Selon Michiel van Agtmael, spécialiste des maladies infectieuses à l’hôpital de l’Université libre (VU) à Amsterdam, le Truvada constitue une véritable "percée dans la lutte contre le VIH". Cet antirétroviral est déjà en vente aux Etats-Unis et peut réduire les risques d’infection de 73%.

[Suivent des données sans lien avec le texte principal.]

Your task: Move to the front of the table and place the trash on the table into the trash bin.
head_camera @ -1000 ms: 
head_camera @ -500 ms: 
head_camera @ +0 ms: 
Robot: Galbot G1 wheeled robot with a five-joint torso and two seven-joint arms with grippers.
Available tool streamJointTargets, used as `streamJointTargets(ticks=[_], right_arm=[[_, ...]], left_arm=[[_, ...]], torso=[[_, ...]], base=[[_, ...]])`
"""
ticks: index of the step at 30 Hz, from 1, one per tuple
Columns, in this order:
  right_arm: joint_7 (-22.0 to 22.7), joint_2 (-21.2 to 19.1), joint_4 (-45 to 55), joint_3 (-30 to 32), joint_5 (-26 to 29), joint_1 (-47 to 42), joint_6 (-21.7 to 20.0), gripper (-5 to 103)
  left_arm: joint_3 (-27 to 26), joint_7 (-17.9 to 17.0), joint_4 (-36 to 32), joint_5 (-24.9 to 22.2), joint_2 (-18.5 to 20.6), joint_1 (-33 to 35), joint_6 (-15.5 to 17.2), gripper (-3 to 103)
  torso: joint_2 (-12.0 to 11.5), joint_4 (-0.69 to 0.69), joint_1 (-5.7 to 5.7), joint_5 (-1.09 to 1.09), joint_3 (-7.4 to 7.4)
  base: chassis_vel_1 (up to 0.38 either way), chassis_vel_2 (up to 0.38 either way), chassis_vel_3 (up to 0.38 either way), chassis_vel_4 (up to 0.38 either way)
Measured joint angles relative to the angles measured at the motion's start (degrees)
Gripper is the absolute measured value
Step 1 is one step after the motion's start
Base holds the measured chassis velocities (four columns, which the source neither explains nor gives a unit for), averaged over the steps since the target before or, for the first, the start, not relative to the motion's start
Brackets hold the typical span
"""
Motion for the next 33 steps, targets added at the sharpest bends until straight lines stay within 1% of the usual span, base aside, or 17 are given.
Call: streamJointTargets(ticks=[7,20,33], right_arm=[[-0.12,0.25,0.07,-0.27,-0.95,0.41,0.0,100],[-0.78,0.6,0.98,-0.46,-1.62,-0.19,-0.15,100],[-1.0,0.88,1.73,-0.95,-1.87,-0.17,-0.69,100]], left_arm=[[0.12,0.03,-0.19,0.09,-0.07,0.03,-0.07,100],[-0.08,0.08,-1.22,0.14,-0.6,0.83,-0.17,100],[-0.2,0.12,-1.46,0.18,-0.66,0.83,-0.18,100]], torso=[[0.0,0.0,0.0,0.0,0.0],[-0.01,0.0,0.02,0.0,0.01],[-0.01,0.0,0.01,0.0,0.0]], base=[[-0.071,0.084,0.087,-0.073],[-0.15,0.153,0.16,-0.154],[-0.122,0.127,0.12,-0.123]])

Il estime que ce médicament devrait être mis à la disposition des groups à risques, comme les prostituées et les homosexuels séronégatifs dont le partenaire est infecté par le virus. Il averti cependant que les utilisateurs doivent être contrôlés régulièrement en raison des effets secondaires du Truvada. Sa consommation à long terme peut endommager les reins ou la structure osseuse.
Il a également mis en garde les personnes qui pourraient avoir un faux sens de sécurité. "Ce n’est pas parce que le danger d’infection a considérablement baissé que l’on peut avoir des relations sexuelles sans utiliser de préservatif", déclare-t-il.
Autre inconvénient : le prix du Truvada s’élève à 20 euros environ par comprimé, une somme que les assurances-maladie ne seront peut-être pas disposées à rembourser.